Je pensais, je pensais ce matin que trouver sa voix (et sa voie donc), en matière d’art comme de communication, et de communication au sens large… par exemple trouver le ton d’une chronique ou la manière d’exister sur un réseau, c’est trouver son premier degré.
Hier, je disais à Elric qu’être un auteur, c’était être chez soi, partir de chez soi, pour aller vers le monde. Il fallait donc déjà savoir ce qu’est chez soi et l’accepter, car nous sommes parcourus de désir, de désir de ne pas être soi, d’être autre chose.
J’ai arrêté de dessiner parce que mes dessins ne me plaisaient pas. J’ai eu beaucoup de mal à accepter ma manière d’écrire. Des années. J’aurais préféré être un écrivain punk. Je voulais être un écrivain punk !
Je voudrais être sec et froid, ce qui sort de moi est larmoyant. Horreur !
Mais voilà, ma sagesse fut d’accepter. Je crois qu’on passe de la jeunesse à la sagesse lorsqu’on s’accepte, qu’on accepte son premier degré, ce qu’on est, ce qu’on comprend et ne comprend pas, et qu’on arrête d’avoir peur de ce qui sort, qu’on arrête d’avoir peur d’être jugé sur ce qui sort, d’être condamné même. Et qu’on arrête aussi d’avoir peur de se faire prendre quelque chose, de se faire voler une chose qui nous aurait échappé, une intimité insupportablement indécente !

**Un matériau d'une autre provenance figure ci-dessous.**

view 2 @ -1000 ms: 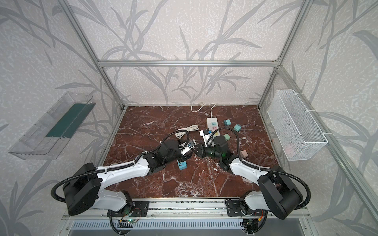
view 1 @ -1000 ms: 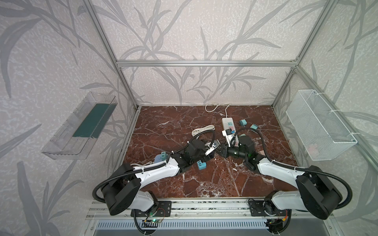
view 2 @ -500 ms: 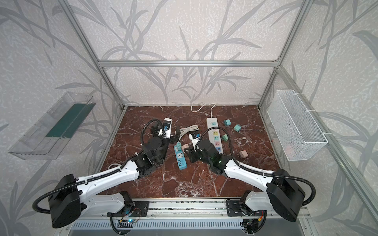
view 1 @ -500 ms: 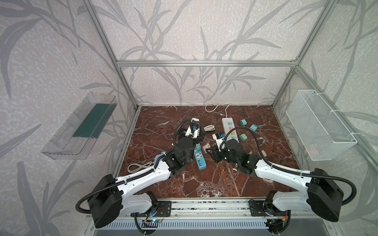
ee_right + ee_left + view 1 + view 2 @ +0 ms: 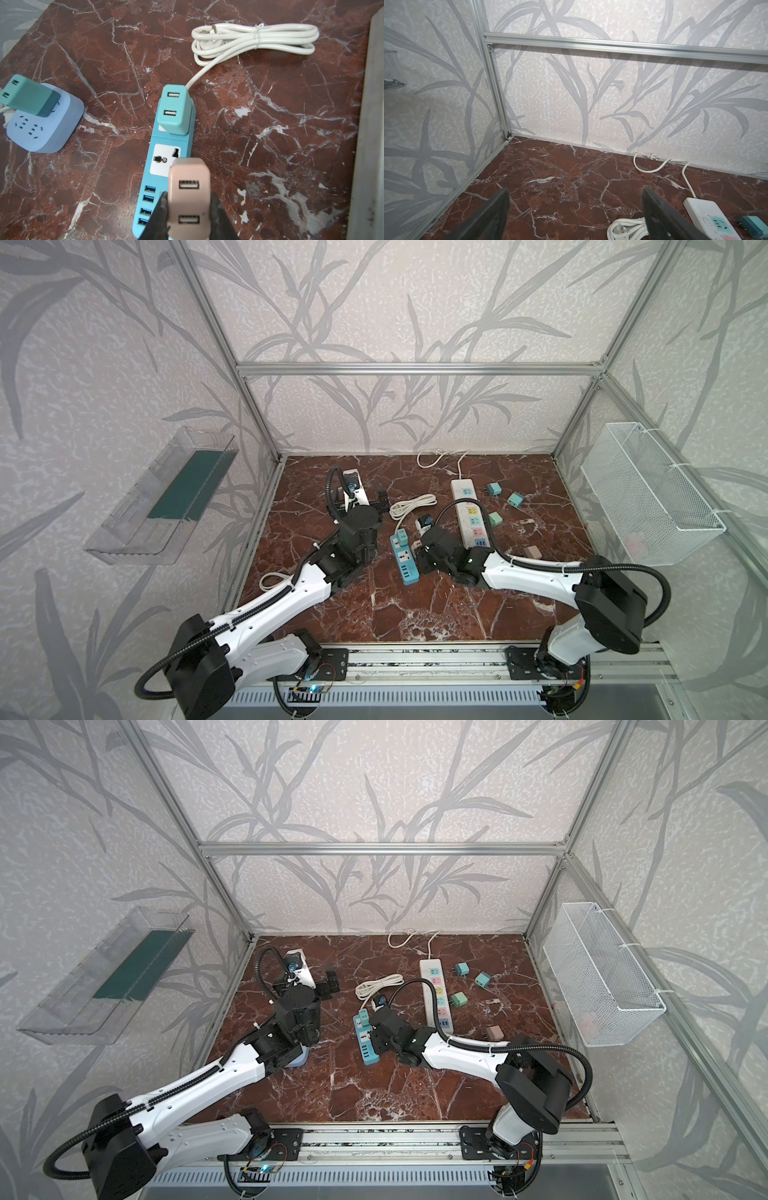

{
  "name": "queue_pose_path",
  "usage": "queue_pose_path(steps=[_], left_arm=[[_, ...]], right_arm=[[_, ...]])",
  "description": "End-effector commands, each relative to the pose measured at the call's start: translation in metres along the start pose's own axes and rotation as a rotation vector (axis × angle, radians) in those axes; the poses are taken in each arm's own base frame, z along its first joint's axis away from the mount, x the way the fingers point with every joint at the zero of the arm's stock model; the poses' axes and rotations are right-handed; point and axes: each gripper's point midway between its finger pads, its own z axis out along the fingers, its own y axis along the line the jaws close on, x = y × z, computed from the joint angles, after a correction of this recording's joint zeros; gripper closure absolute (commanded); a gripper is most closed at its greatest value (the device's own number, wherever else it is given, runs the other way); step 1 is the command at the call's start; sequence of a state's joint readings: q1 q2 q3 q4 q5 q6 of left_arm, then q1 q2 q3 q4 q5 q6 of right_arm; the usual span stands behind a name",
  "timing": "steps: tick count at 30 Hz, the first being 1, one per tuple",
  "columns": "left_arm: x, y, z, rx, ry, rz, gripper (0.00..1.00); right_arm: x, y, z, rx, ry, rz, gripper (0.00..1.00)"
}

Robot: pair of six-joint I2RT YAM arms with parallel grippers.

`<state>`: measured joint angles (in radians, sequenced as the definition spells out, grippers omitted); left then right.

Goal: Insert the plug
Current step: 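Carry the pink adapter over the teal strip with the right gripper while the left withdraws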

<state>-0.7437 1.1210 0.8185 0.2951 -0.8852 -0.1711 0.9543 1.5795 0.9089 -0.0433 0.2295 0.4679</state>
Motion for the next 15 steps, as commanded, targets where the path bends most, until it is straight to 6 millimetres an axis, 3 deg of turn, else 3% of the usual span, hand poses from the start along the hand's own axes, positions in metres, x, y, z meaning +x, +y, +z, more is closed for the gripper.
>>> queue_pose_path(steps=[1, 15], left_arm=[[-0.004, 0.008, -0.001, -0.023, -0.006, -0.050, 0.02], [-0.001, 0.019, 0.007, -0.044, 0.012, -0.094, 0.02]], right_arm=[[-0.006, 0.006, 0.003, 0.010, -0.003, 0.017, 1.00], [-0.018, 0.017, -0.002, 0.042, 0.020, -0.012, 1.00]])
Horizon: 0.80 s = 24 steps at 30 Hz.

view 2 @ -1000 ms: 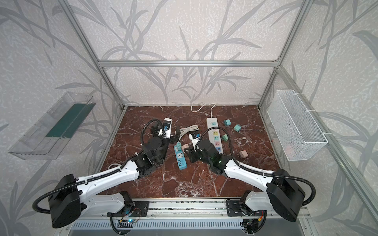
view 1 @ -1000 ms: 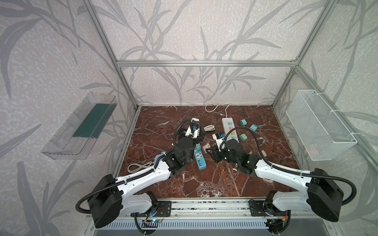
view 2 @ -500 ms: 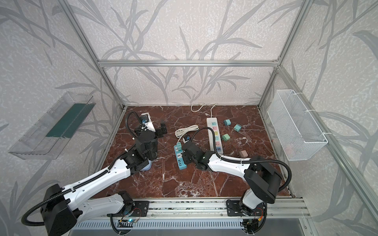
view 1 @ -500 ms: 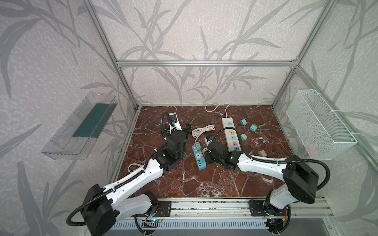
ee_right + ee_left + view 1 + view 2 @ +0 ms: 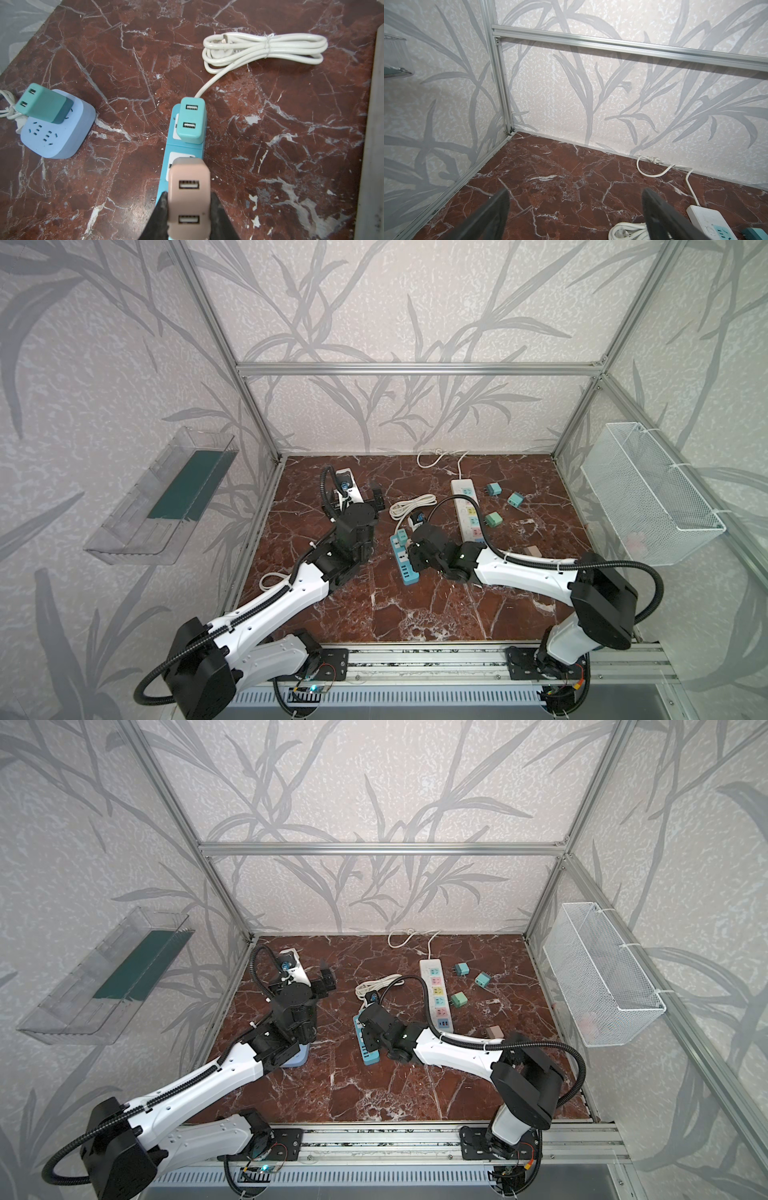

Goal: Insert the plug
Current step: 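Carry the pink adapter over the teal strip with the right gripper while the left withdraws, then lower the pink adapter into the teal strip socket beside the teal adapter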

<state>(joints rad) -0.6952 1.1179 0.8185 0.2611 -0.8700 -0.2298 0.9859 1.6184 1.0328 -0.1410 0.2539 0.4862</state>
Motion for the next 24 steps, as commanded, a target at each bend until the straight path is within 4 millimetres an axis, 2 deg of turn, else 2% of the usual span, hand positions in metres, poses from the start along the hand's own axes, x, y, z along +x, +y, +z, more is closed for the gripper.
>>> queue_pose_path(steps=[1, 9, 14, 24], left_arm=[[-0.005, 0.005, -0.001, -0.005, -0.002, -0.064, 0.02], [-0.006, 0.007, 0.000, -0.006, -0.001, -0.074, 0.02], [-0.006, 0.008, -0.001, -0.002, -0.001, -0.078, 0.03], [-0.006, 0.009, 0.000, -0.003, 0.004, -0.085, 0.03]], right_arm=[[0.000, -0.002, 0.003, 0.040, 0.019, -0.006, 1.00], [0.005, 0.005, 0.014, 0.029, 0.068, 0.008, 1.00], [0.019, -0.001, 0.025, 0.060, 0.105, 0.012, 1.00], [0.027, -0.001, 0.034, 0.074, 0.121, 0.037, 1.00]])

De la même manière, il faut accepter de ne pas être imperméable. Il faut accepter que nous sommes traversés par ce qui nous compose, et que ces choses anciennes ou mimétisme immédiat, arrivent en effet de l’extérieur de nous, des « autres », mais que ce ne sont pas des souillures, des influences maléfiques, mais des nourritures qui doivent passer par notre corps et notre esprit. Il faut accepter sa mémoire défaillante, et comprendre que ces défaillances n’en sont pas.
Depuis longtemps, je répète idiotement « on n’échappe pas à soi-même « . Ce qui est vrai. Mais qui est soi-même ? Impossible de le savoir sans en user. Car on use de soi-même. Il y a plusieurs manières, mais il faut toujours produire des formes. Ces formes peuvent être des actions, des mouvements, des voyages ou des conversations, des rencontres, des aventures, ou toutes les manières de garder mémoire de tout ça. Et donc toutes les manières de mise en forme de soi-même.
Lorsqu’on se regarde dans le miroir, on est toujours surpris de la distorsion entre sa perception intérieure et ce reflet qui est ce qu’on donne au monde. Et bien, être un auteur c’est accepter ce reflet, arrêter de vouloir le maquiller, le manipuler, et le connaitre, et enfin, le reconnaitre comme soi, le soi pour les autres.